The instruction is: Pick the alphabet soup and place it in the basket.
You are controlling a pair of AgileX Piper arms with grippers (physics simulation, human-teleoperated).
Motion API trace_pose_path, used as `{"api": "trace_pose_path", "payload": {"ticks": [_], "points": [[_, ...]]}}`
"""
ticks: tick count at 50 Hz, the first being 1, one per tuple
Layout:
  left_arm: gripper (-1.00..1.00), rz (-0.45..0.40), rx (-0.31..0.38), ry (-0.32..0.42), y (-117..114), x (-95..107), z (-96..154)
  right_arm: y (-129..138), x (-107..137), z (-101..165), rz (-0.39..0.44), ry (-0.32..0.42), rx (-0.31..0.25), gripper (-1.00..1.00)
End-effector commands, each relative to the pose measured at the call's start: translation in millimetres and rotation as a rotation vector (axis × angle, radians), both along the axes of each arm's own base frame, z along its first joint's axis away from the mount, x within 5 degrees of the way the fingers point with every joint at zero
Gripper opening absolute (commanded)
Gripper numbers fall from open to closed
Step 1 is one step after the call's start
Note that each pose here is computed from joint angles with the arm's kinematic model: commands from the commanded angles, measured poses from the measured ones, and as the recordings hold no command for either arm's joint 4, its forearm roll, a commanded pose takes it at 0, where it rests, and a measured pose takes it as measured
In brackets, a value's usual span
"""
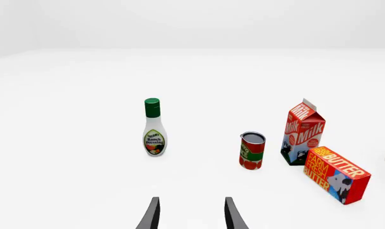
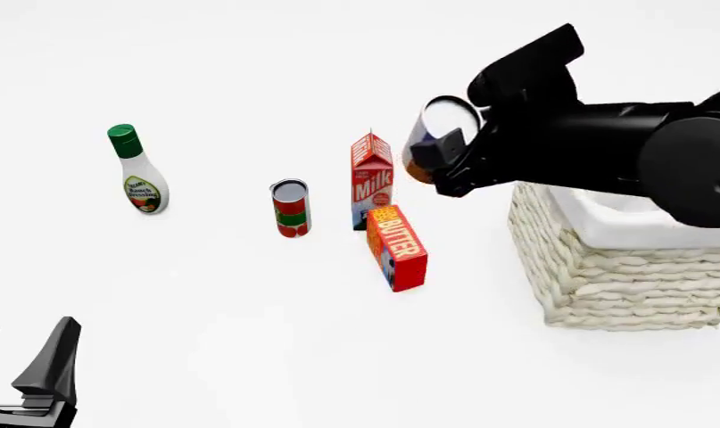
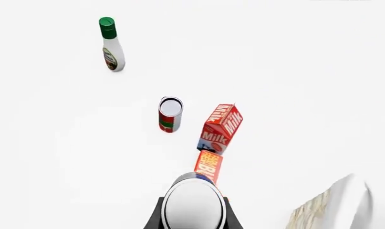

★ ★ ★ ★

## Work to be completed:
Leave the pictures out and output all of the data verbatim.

## Solution for this task:
The instruction is: Pick the alphabet soup and place it in the basket.
You are controlling a pair of AgileX Piper arms with grippers (physics simulation, human-teleoperated).
Motion API trace_pose_path, used as `{"api": "trace_pose_path", "payload": {"ticks": [_], "points": [[_, ...]]}}`
"""
ticks: tick count at 50 Hz, the first being 1, one per tuple
Layout:
  left_arm: gripper (-1.00..1.00), rz (-0.45..0.40), rx (-0.31..0.38), ry (-0.32..0.42), y (-117..114), x (-95..107), z (-96..154)
  right_arm: y (-129..138), x (-107..137), z (-101..165), rz (-0.39..0.44), ry (-0.32..0.42), rx (-0.31..0.25), gripper (-1.00..1.00)
End-effector commands, each relative to the pose measured at the call's start: translation in millimetres and rotation as a rotation vector (axis × angle, radians), both along the axes of each arm's own base frame, z along its first joint's axis away from the mount, x within 5 degrees of the way the fingers point with every joint at zero
Gripper opening absolute (commanded)
Gripper numbers fall from open to closed
Step 1 is one step after the call's start
Note that each pose here is computed from joint angles with the arm's kinematic model: commands from the commanded angles, measured poses from the measured ones, and as the recordings hold no command for either arm's joint 4, its forearm roll, a commanded pose takes it at 0, where it rests, and a measured pose takes it as measured
In brackets, a value's usual span
"""

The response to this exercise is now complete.